The 62-unit tourist camp that opened in 1928 was designed in the Mission Revival architecture style, and built at an estimated cost of $150,000–$200,000. The individual units rented for $1.50 a night, and were aligned on the property in what resembled a rectangle with one of the long sides open to the highway. The two-story restaurant at Big Chief featured a bell tower, and was a full-service establishment, more formal than the small diner-style eateries usually associated with tourist camps. It served lunch and dinner, and provided an area for "bridge parties" and banquets.

A 1928 article from the Pacific Transcript newspaper in Pacific, Missouri, mentioned that in addition to what would be considered standard amenities, each unit was provided a garage for the traveler's automobile. A locked gate kept everyone but the paying guests out, and apparently kept the guests in: "There is no driving back and forth in the night." A full service gas station was on the premises, as well as recreational facilities for both children and adults that included a concrete area on the grounds designated as a dance floor.

==Post-1932 ventures==

Route 66 was re-routed in 1932, after which it no longer ran through Pond. With the 1933 Repeal of Prohibition in the United States, the restaurant added "The Tap" room for service of alcoholic beverages. Although business began to sag after the re-route, the Big Chief adapted by providing housing for employees at the Weldon Spring Ordnance Works, which manufactured explosives for the military during World War II, and employees of the Weldon Spring uranium processing plant.
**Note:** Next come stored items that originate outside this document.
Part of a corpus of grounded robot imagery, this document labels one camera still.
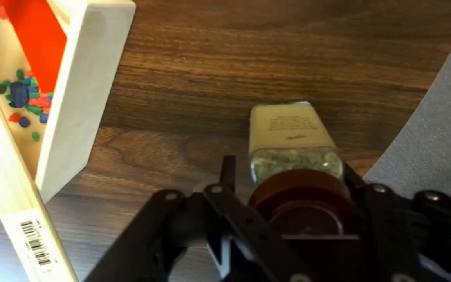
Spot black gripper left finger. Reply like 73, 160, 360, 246
83, 155, 310, 282

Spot white wooden box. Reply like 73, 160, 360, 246
0, 0, 138, 206

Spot loose coloured beads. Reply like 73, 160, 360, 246
0, 0, 55, 145

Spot grey fabric ottoman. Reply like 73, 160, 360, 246
363, 5, 451, 206

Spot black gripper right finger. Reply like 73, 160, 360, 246
341, 163, 451, 282

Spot beige bottle with brown cap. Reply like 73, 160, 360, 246
246, 101, 365, 237

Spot red block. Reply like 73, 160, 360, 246
0, 0, 69, 96

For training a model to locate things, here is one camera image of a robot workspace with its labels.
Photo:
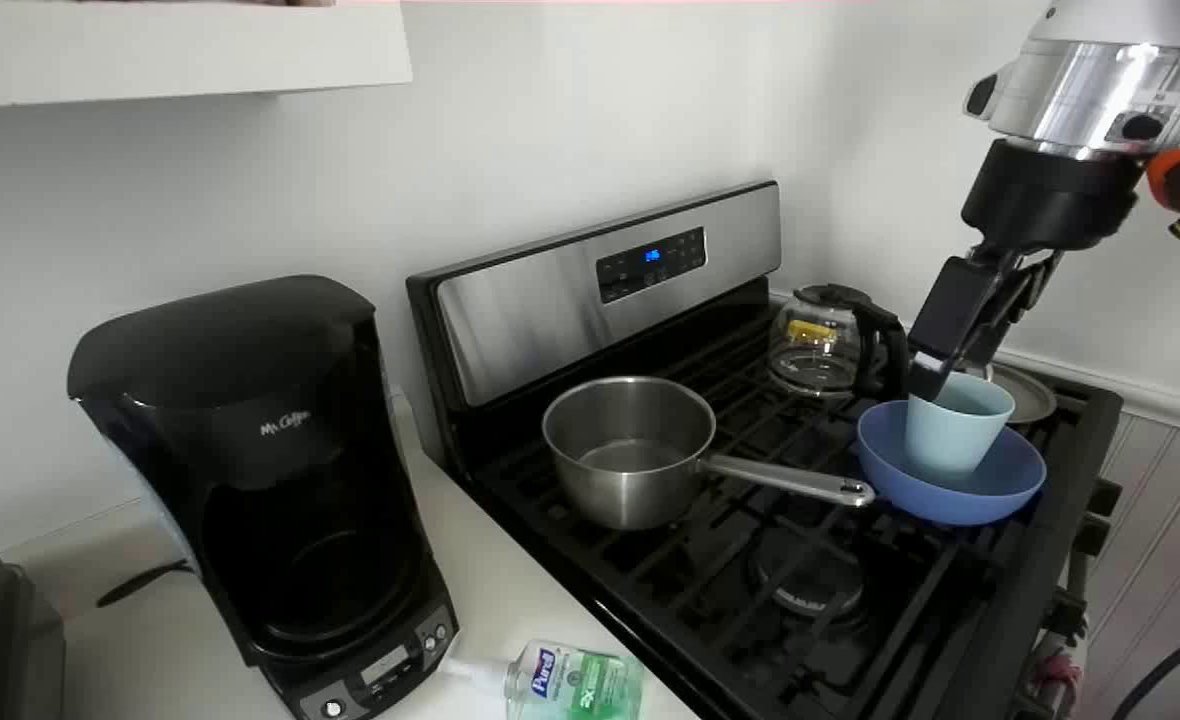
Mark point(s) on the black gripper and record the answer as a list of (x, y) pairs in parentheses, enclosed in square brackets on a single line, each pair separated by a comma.
[(1048, 202)]

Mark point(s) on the black drip coffee maker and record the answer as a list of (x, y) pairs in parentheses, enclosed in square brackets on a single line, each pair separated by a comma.
[(281, 464)]

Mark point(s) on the blue plastic bowl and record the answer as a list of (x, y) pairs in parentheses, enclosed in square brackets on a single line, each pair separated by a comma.
[(951, 497)]

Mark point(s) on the stainless black gas stove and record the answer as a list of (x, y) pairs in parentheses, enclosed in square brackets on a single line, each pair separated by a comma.
[(695, 586)]

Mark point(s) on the steel pot lid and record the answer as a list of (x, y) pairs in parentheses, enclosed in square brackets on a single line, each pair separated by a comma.
[(1028, 396)]

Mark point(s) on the white wall cabinet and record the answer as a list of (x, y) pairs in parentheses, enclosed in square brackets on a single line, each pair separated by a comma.
[(161, 44)]

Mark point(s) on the light blue plastic cup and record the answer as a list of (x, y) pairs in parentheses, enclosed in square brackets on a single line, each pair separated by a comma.
[(955, 434)]

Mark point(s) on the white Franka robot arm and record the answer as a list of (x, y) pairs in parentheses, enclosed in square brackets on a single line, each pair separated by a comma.
[(1100, 74)]

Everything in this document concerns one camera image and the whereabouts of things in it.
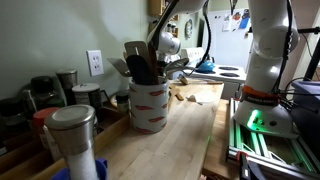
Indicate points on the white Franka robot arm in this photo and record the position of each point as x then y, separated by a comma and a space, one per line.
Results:
266, 66

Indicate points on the wooden spoon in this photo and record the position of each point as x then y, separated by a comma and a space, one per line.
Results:
176, 93

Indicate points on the grey metal spoon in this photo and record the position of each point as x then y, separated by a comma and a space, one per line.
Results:
176, 65

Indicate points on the white crock with red chilies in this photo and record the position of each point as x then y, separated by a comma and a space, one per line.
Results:
149, 106

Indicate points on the black spatula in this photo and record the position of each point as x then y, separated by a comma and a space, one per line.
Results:
138, 70

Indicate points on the small glass bottle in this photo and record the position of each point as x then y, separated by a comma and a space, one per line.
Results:
122, 101

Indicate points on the metal spatula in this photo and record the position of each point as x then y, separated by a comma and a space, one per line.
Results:
119, 66

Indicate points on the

After the restaurant's 1949 closure, the property site and existing buildings were owned by Marco and Rose Aceto, who removed the bell tower and used the restaurant for various business ventures. Their original intent of continuing the restaurant never materialized, and the cabins were eventually demolished. G. Todd DeVille purchased the remaining property in the 1990s. The restaurant re-opened in 1995 as the Big Chief Dakota Grill, and currently operates as the Big Chief Roadhouse. It is the lone survivor of the original 1928 complex.

==NRHP designation==

Big Chief Restaurant was added to the National Register of Historic Places listings in 2003.